甘い脅迫生活
いえいえ、言ったのは山田さんにじゃないですよ!
そういう意味を込めて手を交互に振ってみるけれど、山田さんはじーっとこっちを見るだけ。所長と優雨はもう部屋を出て行ってしまっていて、2人は配送部へ通じる曲がり角を曲がったところだった。
「あの、山田さん?」
呼びかけても、私をじーっと見つめる山田さんは一言。
「奥様は意外と世話焼きですね。」
「ぐっ、」
パンチの利く冷やかしを放つ。それに対抗する言葉を持たない私に、珍しく山田さんは微笑んだ。

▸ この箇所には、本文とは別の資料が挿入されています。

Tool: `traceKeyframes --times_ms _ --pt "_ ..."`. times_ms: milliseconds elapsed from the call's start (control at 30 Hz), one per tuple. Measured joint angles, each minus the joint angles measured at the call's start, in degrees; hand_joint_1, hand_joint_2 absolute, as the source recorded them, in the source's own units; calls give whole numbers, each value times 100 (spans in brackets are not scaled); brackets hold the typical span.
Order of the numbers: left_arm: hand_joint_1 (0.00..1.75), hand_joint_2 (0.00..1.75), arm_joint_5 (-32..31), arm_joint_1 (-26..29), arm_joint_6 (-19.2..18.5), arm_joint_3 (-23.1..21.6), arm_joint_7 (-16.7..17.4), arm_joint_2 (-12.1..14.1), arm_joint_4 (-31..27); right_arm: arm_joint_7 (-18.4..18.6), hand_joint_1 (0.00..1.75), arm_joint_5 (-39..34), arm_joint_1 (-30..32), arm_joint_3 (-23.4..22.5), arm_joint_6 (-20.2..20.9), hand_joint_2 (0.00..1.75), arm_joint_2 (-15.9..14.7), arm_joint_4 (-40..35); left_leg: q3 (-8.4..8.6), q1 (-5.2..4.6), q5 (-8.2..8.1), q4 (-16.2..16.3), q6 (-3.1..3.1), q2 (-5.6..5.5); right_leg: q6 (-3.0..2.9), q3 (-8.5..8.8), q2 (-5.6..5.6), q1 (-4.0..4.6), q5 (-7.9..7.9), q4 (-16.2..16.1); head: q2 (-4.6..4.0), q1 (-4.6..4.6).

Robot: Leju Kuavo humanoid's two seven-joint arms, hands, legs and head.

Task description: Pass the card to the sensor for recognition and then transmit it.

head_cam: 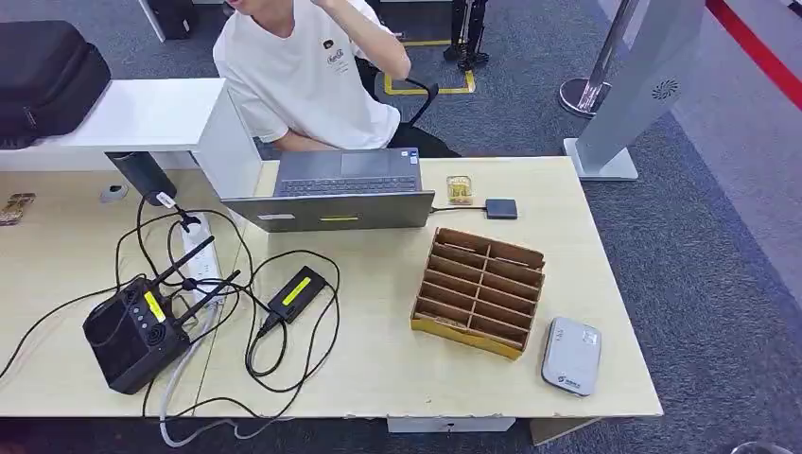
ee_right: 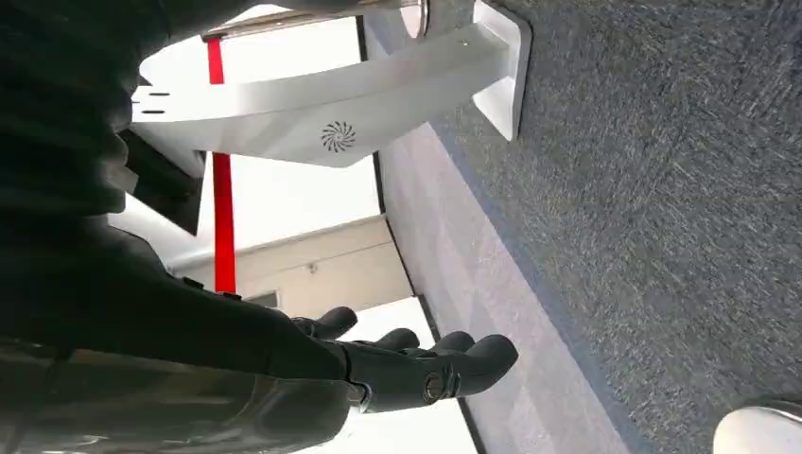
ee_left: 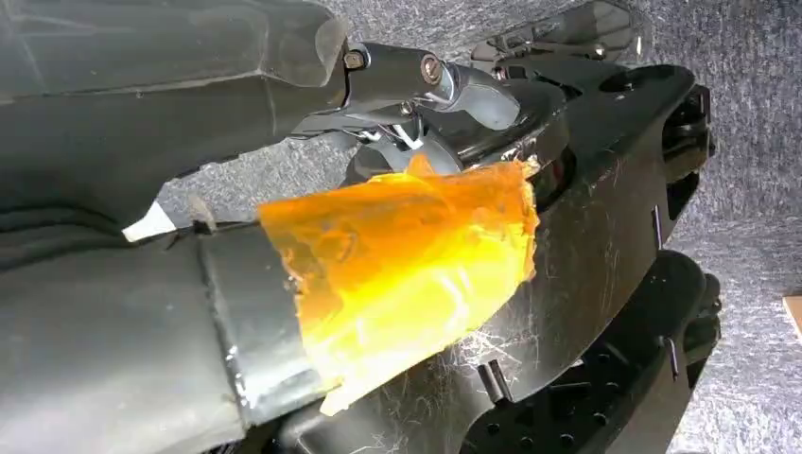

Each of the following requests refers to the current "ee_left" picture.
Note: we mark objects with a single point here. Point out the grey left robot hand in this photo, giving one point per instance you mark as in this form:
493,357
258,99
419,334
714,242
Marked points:
125,351

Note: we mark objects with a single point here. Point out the pale wooden panel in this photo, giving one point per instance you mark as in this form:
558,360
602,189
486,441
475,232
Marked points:
794,316

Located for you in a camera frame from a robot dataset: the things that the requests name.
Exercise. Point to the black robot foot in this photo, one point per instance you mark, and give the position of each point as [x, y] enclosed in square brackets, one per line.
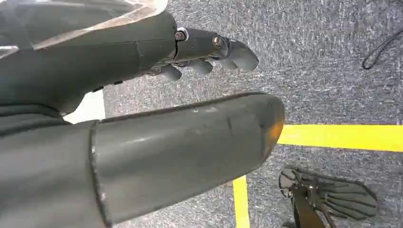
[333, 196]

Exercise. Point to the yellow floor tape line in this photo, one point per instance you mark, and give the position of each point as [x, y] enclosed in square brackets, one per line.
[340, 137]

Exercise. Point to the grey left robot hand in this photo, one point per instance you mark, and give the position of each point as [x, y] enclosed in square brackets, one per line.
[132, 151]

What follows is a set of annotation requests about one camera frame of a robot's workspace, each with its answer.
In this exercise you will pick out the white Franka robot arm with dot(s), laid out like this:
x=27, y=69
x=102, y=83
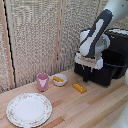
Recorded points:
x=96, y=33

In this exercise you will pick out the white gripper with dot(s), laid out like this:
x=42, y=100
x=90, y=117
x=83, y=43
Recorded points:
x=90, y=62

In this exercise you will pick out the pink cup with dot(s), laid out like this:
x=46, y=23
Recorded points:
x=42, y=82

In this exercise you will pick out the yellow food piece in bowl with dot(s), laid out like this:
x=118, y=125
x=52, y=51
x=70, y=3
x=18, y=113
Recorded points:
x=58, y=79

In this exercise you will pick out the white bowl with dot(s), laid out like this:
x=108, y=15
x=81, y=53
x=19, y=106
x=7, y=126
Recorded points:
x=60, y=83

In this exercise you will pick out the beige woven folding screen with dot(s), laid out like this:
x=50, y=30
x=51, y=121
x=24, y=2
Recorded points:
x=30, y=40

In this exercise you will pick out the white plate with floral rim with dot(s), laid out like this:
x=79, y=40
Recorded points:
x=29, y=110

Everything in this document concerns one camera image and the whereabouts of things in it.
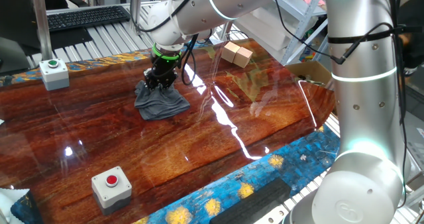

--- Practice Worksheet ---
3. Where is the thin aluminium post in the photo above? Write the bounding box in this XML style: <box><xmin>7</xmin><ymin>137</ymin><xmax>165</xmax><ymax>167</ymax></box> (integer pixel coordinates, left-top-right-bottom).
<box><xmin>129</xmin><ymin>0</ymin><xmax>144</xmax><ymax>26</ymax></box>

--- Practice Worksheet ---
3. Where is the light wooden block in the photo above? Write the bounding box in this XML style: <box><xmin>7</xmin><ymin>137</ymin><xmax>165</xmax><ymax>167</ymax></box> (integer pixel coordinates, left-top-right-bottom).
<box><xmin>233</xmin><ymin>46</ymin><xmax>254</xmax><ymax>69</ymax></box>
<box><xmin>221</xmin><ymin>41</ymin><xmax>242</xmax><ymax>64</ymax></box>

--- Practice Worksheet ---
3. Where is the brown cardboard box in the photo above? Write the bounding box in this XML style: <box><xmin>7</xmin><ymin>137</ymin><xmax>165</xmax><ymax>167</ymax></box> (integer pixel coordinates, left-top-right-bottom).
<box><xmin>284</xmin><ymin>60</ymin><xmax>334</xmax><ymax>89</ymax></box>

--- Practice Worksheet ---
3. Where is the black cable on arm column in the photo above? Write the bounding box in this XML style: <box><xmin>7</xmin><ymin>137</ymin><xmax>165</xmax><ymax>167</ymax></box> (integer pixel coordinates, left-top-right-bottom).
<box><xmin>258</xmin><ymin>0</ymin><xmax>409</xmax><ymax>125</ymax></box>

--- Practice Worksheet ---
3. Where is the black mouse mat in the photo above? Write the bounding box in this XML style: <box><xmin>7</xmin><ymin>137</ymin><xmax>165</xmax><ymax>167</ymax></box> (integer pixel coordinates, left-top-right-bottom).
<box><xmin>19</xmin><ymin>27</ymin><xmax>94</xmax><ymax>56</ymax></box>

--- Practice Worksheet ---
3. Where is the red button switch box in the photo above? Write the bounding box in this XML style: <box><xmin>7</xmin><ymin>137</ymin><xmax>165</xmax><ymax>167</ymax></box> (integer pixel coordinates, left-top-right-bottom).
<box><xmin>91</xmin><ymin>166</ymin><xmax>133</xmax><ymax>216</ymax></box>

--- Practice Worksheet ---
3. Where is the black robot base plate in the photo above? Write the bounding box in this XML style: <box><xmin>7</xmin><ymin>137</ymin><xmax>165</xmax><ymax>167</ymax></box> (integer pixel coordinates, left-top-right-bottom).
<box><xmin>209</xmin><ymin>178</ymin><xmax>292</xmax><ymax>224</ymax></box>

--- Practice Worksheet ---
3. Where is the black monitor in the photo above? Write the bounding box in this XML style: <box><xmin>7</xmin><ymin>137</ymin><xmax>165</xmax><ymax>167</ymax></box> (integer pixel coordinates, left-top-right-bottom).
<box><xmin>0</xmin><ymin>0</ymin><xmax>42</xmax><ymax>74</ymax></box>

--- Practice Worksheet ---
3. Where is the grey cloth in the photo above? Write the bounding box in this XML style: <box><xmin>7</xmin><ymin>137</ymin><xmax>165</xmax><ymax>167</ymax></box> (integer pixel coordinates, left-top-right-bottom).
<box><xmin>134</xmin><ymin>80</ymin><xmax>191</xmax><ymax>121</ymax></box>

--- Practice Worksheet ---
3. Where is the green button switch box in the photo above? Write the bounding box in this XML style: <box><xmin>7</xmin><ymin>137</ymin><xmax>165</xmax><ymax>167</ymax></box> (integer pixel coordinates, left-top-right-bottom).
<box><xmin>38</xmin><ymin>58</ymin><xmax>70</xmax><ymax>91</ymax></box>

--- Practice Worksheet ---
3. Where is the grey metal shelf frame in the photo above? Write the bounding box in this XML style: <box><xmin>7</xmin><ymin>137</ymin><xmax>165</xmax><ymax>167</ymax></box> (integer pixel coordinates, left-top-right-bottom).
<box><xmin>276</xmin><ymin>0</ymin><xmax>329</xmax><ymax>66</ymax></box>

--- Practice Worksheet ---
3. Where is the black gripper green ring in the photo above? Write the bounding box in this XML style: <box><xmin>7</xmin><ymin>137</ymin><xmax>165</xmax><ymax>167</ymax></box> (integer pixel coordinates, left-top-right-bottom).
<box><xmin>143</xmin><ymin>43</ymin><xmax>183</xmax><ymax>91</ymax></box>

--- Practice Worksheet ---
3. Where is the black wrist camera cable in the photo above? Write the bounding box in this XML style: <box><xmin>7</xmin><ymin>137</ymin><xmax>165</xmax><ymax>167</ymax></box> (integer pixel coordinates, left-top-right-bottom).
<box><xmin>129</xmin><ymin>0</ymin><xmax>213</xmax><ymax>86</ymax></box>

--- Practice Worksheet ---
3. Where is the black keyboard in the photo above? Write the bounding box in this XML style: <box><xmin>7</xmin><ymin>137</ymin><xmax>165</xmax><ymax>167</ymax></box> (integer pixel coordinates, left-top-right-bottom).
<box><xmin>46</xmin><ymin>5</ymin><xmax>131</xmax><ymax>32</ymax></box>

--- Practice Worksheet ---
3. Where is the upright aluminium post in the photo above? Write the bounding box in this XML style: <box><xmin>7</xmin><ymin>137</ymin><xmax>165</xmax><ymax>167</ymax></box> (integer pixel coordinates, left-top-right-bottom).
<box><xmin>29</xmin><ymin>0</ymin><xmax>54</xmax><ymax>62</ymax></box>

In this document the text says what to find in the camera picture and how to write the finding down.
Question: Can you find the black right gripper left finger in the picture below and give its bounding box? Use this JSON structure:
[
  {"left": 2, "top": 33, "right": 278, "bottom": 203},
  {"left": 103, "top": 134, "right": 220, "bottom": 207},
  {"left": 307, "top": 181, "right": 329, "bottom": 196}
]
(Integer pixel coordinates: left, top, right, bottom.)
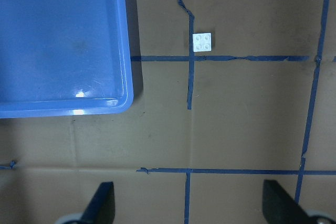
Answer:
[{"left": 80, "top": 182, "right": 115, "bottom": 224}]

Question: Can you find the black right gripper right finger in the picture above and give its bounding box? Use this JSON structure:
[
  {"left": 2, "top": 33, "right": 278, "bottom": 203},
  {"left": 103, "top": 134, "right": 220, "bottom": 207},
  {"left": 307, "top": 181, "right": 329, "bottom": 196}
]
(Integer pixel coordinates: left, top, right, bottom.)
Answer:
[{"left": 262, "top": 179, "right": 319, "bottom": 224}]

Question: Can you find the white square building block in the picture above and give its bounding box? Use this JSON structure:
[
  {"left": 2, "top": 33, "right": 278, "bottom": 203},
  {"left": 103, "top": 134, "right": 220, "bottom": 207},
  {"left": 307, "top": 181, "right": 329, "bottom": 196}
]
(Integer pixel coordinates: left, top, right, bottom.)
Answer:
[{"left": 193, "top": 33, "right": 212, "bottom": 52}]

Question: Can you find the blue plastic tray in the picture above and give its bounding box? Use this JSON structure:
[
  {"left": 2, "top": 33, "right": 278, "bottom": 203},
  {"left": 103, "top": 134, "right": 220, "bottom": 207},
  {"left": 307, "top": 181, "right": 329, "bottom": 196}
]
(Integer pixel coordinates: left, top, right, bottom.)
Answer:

「社長はそれはそれは周囲に奥様を自慢したくてしょうがないみたいなので、あの程度で済んで良かったですね。これからの保証は致しかねますが。」
「不吉なこと言わないでください。」
誰かに私を紹介する機会なんてそうはないはず。あるとしたら優雨のご両親か、会社関係のパーティーでもあってそこでということになりそうだ。どちらの場合も、今日以上のヘマを私がしたら地獄。
「山田さん、それは全力で阻止してください。」
「奥様の言うことでしたら、私は何が何でも叶えて差し上げましょう。なにせ美織様は、我が主、西園寺優雨の奥様なのですから。」
黙りこくって悪いですが、山田さんのちょくちょくかけてくるプレッシャー、どうにかならないかな?山田さんの胡散臭い笑顔を見ていると全幅の信頼を、とはいかないみたいだった。